Marko gives new Hadjar advice after next ‘big one’ billing

Michelle Foster

15 Apr 2025 3:00 PM

Isack Hadjar scowls at the camera as he lines up alongside Alex Albon and George Russell for the national anthem at Suzuka

Isack Hadjar has made an impressive start to life in F1

From “big surprise” to being told “next time” needs to be better, Isack Hadjar has walked the gauntlet with Helmut Marko this season.

And it all began with a season-opening crash and tears, to which Marko said: “That was a bit embarrassing.”

Isack Hadjar is told ‘next time it will be better’

Stepping up to Racing Bulls having finished second in Formula 2, Hadjar didn’t get off the mark in his first two races with his formation lap crash in Australia followed by a P11 in China.

In the latter though, he did qualify in seventh place before a botched strategy, Racing Bulls putting him on a two-stopper, cost him a top ten result.

He broke his duck one race later, racing from seventh to eighth at the chequered flag, losing a place to seven-time World Champion Lewis Hamilton.

F1 2025 head-to-head stats

👉 F1 2025: Head-to-head qualifying statistics between team-mates

👉 F1 2025: Head-to-head race statistics between team-mates

Marko believed Red Bull had found the next big one.

“Hadjar is the big surprise,” he told the media, including PlanetF1.com. “This is a circuit he knows but everywhere we come, immediately he’s on speed and everywhere he provides a super performance.

“We knew he’s fast, but that he is so consistent, and that he is driving relatively easy, it’s also a surprise for us.”

A very welcome surprise, especially after Liam Lawson fell short when the team decided to put him in the RB21 alongside Max Verstappen before bumping him back to Racing Bulls.

Marko added to Sky Deutschland: “Hadjar has completed the fewest test kilometers in Formula 1 cars and still competes with Antonelli and the like… Here comes a really big one.”

But a week later in Bahrain, on a track where the Red Bull drivers struggled, Hadjar wasn’t able to record a third successive Q3 appearance, out of qualifying in 12th place.

He fell to 13th in the Grand Prix, undone by a poor start.
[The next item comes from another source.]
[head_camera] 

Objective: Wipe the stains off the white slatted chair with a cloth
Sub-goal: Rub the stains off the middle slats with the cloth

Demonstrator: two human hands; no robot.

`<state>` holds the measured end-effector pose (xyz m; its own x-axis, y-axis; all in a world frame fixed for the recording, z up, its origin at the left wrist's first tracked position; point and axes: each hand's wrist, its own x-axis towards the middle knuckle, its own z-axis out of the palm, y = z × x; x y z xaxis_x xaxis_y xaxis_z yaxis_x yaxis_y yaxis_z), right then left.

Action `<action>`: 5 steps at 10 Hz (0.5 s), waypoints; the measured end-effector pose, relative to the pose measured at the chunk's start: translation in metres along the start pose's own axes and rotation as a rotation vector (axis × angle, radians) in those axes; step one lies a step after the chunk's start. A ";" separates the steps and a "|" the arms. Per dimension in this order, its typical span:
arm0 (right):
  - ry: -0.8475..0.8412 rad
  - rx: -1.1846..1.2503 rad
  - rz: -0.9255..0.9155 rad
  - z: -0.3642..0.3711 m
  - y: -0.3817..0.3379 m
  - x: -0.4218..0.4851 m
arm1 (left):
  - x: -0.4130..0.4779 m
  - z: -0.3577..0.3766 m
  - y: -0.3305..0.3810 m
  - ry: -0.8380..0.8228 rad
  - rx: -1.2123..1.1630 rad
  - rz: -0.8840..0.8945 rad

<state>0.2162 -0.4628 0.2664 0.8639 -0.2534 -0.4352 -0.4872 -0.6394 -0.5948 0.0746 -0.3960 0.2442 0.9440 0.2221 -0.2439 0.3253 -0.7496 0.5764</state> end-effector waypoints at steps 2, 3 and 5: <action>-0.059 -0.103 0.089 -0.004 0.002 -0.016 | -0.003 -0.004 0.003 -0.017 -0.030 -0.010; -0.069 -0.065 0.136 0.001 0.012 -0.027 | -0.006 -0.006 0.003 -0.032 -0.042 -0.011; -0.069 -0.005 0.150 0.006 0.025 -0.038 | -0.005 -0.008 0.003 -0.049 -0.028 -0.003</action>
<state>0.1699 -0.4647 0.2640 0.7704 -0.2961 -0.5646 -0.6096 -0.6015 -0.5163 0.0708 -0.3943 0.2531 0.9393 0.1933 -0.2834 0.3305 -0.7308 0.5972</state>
One that Marko, naturally, noted.

“He had a lot of wheel spin at the start, and he was too cautious in qualifying,” the Red Bull motorsport advisor said to Sky Deutschland.

“I told him that in Formula 1, you always have to be at the limit.

“Next time it will be better.”

Next time, which will be the Saudi Arabian Grand Prix, the last of the three races in F1 2025’s first triple-header, Hadjar too hopes for a better start.

The 20-year-old revealed he had struggled with his practice starts all weekend, leaving him feeling not at all confident ahead of Sunday’s all-important get-away.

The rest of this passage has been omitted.